If politicians could persuade the IRA to drop their arms in 1998, then how to end the Brexit dispute over Northern Ireland is not “rocket science”, one of the architects of the Good Friday agreement has told MPs.
Stressing that “compromise” and political leadership was needed, Bertie Ahern called on all sides including the UK, the EU and the Democratic Unionist party to ditch their red lines and make agreements that would deliver a lasting deal.
“We can solve this,” the former taoiseach told the House of Commons Northern Ireland affairs committee. “I really, really believe this is not rocket science.
“When you think of the things that we got resolved. We got the IRA to decommission arms, we released prisoners … people who would kill policemen. We reformed the old RUC [Royal Ulster Constabulary] to have now a very competent international PSNI [Police Service of Northern Ireland].
“That we can’t find a way of working out how to get sausages and rashers in the internal market working, it’s beyond comprehension. I think there has to be a solution that is unique to Northern Ireland.”
Ahern said technical solutions were not the answer and he had not yet heard any reason from leaders in the EU why a new bespoke deal for Northern Ireland was not warranted.
Ahern reminded MPs that Northern Ireland was “a divided society still” and the only way forward was a “good compromise”.
His comments came as Rishi Sunak held phone talks with the Irish taoiseach, Leo Varadkar, over the protocol and legacy legislation in the UK, proposing an amnesty for historic crimes during the Troubles.

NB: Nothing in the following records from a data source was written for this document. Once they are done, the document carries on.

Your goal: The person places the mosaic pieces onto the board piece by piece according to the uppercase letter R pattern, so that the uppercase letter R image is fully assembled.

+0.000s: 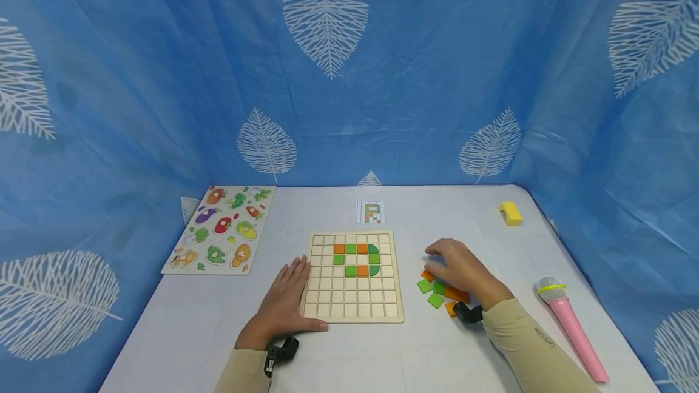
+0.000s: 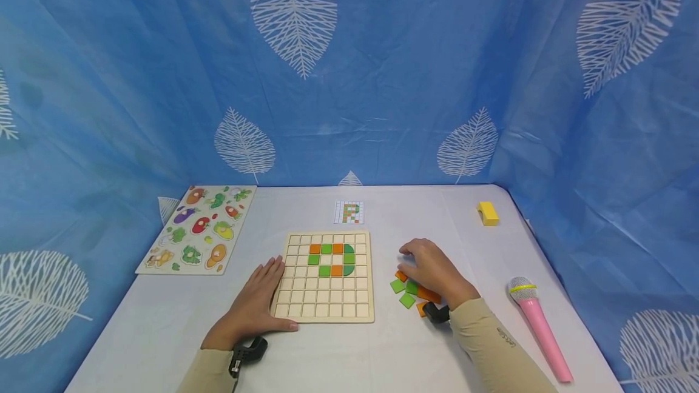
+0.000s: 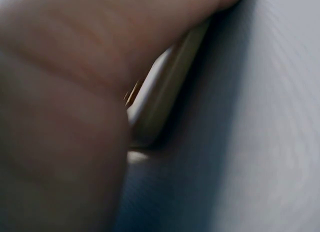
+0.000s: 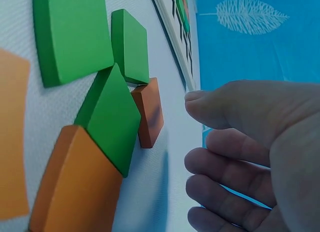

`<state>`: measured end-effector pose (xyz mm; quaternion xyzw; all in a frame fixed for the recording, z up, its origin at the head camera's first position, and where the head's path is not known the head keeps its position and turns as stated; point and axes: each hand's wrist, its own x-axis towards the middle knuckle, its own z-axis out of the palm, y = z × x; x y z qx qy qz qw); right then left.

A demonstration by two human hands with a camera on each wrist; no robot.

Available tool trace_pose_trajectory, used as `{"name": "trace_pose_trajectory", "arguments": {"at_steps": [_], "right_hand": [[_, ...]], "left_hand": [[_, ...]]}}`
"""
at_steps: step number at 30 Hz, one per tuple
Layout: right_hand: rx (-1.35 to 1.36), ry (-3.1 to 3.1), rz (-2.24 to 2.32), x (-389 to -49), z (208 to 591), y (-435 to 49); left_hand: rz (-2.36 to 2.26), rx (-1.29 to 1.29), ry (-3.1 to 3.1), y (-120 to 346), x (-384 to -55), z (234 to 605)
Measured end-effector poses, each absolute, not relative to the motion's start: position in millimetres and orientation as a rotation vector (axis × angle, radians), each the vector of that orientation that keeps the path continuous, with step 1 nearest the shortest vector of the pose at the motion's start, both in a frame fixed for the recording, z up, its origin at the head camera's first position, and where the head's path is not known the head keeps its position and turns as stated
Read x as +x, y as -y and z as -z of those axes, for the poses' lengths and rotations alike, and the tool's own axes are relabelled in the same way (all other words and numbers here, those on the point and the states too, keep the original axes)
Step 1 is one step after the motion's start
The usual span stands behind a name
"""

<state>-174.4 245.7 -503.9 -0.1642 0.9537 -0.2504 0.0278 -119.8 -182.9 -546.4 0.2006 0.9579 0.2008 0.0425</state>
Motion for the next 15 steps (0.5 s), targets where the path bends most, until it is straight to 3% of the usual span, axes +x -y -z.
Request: {"name": "trace_pose_trajectory", "arguments": {"at_steps": [15], "right_hand": [[-0.59, -2.95, 0.788, -174.7, 506.7, -247.8]], "left_hand": [[-0.603, 0.611, -2.93, 182.5, -120.5, 547.3]]}}
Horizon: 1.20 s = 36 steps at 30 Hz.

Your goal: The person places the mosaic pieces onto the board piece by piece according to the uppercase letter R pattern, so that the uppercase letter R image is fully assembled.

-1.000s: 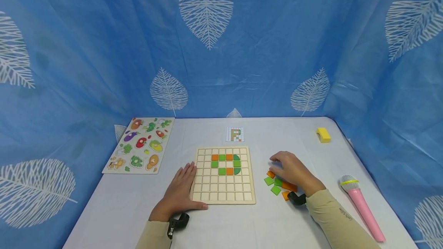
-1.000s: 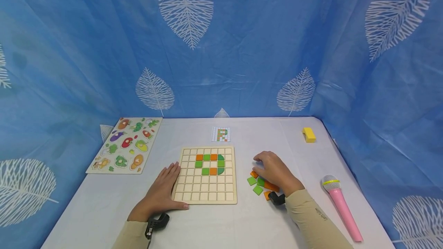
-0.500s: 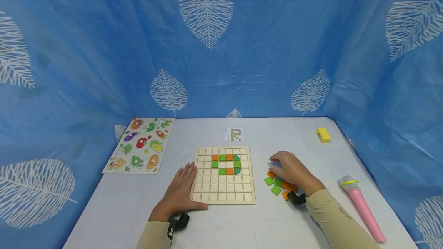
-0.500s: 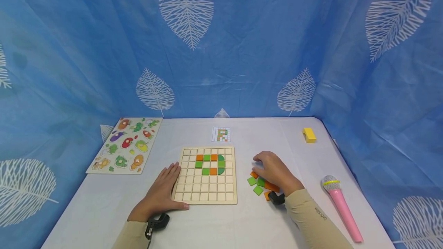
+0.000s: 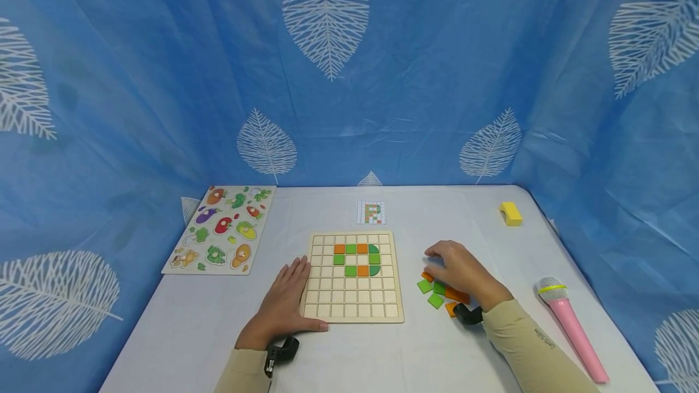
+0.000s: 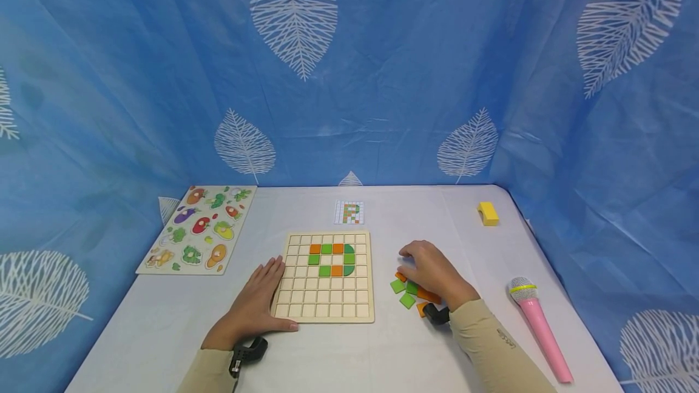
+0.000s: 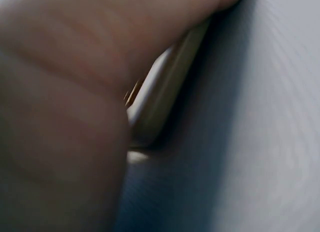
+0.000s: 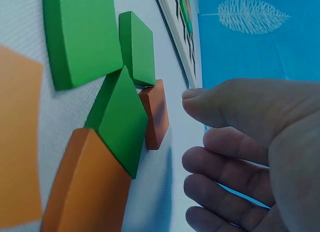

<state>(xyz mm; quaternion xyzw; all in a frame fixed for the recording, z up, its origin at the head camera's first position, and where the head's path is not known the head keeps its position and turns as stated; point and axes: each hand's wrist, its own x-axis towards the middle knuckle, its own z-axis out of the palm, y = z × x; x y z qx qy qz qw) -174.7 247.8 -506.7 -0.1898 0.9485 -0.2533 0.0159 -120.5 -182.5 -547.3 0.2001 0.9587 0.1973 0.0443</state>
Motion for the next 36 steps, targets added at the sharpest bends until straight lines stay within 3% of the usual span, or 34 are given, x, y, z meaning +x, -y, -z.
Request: {"name": "trace_pose_trajectory", "arguments": {"at_steps": [36], "right_hand": [[-0.607, -2.916, 0.819, -169.2, 510.0, -245.3]], "left_hand": [[-0.626, 0.612, -2.948, 182.6, -120.3, 551.5]]}}
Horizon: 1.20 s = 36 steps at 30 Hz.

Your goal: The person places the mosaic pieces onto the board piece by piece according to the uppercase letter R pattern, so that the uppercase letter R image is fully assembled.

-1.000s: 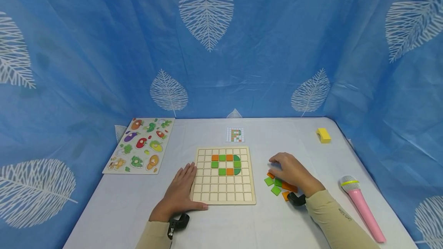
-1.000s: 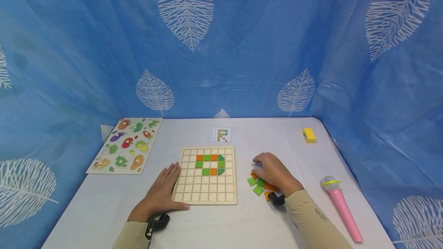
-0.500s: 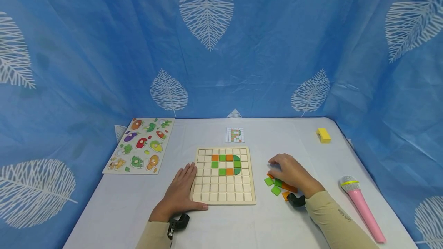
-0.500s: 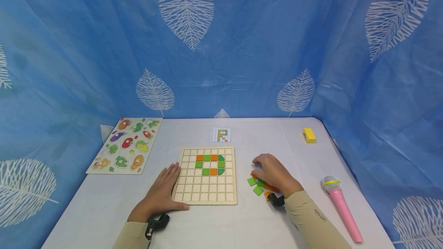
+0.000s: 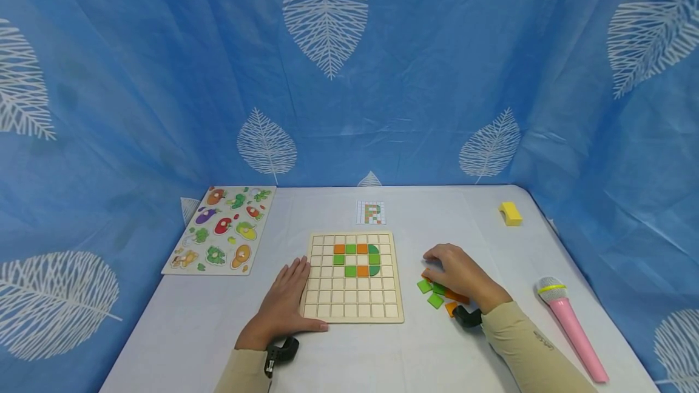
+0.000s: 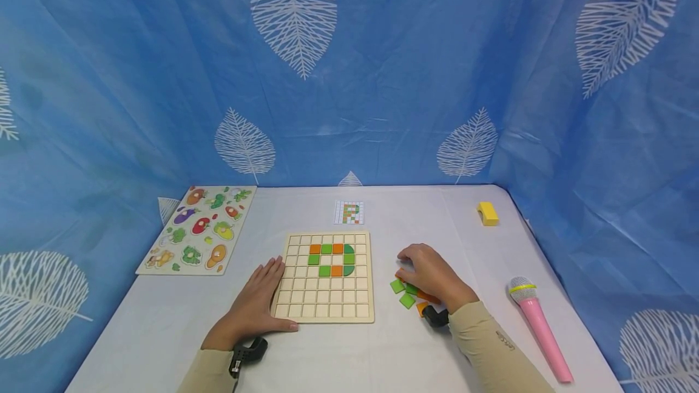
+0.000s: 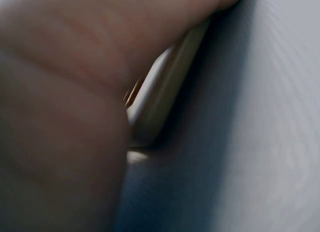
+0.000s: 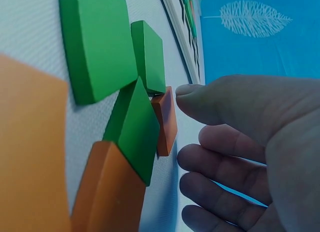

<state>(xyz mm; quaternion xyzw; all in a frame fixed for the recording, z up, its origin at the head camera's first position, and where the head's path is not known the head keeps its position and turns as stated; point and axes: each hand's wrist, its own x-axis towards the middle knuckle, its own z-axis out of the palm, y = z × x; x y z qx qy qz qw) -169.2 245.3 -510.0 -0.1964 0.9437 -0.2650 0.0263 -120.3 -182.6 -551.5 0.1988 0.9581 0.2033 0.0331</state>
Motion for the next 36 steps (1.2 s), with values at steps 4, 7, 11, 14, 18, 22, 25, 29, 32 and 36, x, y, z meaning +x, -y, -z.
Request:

Ahern, the first present or former Irish prime minister to give evidence to the Northern Ireland affairs committee, said no one was suggesting the solution to the row over the Northern Ireland protocol was to ignore the unionist community, but there had to be compromises on all sides.
The future was not next year or the year after but the next 25 years, and the post-peace generation deserved a solution to the Brexit row, he said.

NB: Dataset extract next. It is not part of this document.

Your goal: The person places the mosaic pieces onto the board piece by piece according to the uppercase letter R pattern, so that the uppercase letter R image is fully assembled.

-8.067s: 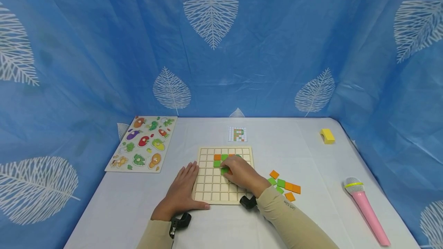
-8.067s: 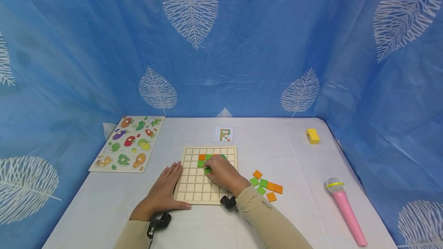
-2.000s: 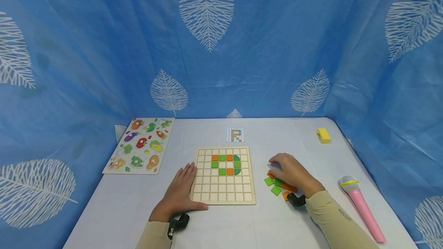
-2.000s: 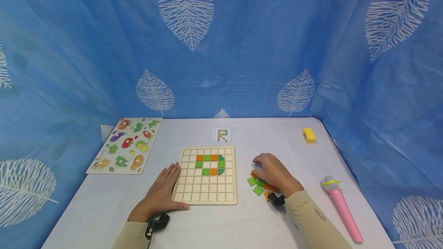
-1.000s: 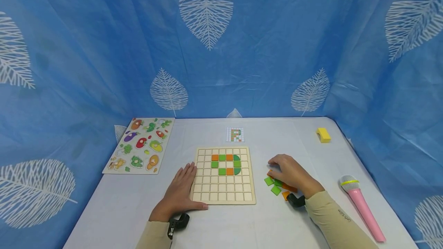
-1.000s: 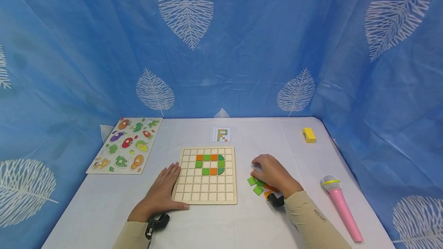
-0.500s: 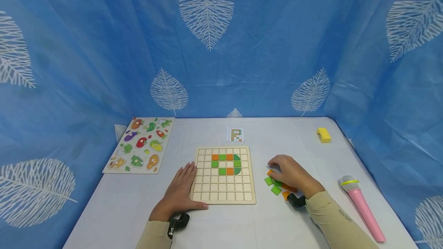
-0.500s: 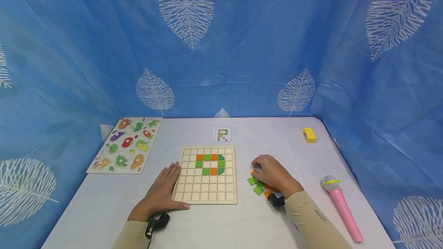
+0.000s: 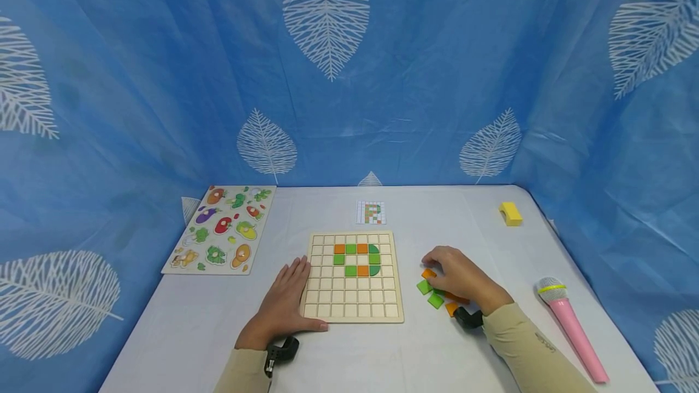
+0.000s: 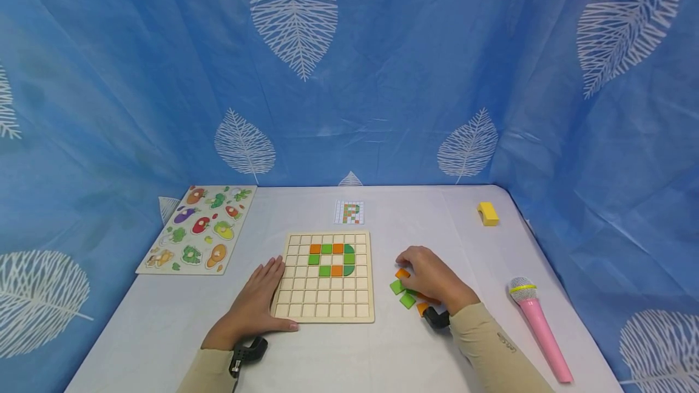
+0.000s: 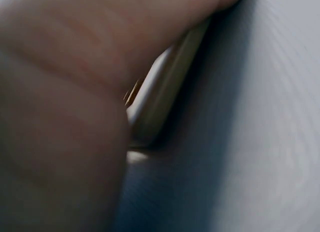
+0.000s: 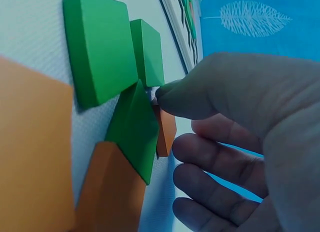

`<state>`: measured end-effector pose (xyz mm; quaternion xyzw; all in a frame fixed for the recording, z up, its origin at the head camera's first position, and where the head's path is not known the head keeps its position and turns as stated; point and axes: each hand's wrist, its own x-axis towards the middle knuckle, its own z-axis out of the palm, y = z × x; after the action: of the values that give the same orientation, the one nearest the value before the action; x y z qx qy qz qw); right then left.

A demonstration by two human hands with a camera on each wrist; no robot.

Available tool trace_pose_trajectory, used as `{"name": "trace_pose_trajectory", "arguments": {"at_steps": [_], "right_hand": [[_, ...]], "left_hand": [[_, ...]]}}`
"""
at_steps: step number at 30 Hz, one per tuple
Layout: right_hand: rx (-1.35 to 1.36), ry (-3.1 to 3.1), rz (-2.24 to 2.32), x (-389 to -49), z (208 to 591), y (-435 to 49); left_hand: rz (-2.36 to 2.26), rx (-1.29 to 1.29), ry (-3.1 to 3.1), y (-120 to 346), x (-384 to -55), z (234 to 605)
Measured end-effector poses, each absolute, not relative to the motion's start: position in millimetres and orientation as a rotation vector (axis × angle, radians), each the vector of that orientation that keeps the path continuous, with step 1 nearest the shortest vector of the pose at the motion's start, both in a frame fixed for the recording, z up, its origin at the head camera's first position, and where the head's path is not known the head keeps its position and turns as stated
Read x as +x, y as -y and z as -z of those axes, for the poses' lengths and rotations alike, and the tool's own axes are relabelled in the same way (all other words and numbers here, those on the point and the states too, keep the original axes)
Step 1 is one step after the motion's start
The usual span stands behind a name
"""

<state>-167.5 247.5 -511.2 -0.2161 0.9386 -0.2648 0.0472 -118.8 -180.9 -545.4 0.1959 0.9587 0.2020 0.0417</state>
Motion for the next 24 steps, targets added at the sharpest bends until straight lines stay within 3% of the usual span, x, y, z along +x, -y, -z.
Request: {"name": "trace_pose_trajectory", "arguments": {"at_steps": [24], "right_hand": [[-0.688, -2.864, 0.804, -165.2, 514.8, -248.4]], "left_hand": [[-0.592, 0.6, -2.935, 181.8, -119.4, 547.7]]}}
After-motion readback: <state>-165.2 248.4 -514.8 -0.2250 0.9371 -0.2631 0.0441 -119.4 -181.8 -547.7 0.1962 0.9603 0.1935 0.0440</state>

“In the absence of compromise, we’re building a future that will be on quicksand and that’s my concern,” he told the committee.
He recalled the bravery of the leaders in both nationalist and unionist communities in Northern Ireland in the 1990s, led by the now deceased John Hume and David Trimble, and he reminded MPs on the committee that the compromises they made were successful because they led to the end of violence.
They decided back in 1998 that the deal “was not perfect but it was fair”, he said. “That was a brave move by them all.”
He suggested that kind of leap of faith was needed again as, 25 years on from peace, Northern Ireland was still different to the rest of the UK.
Ahern was speaking as the DUP and the European Research Group of Eurosceptic MPs have forged an alliance to fight any deal that does not end the application of EU law in Northern Ireland.
He made several references to the DUP’s seven tests for a protocol deal but called on unionists to compromise too. Their conditions for a deal should be addressed but some of their demands would be impossible to meet, he said.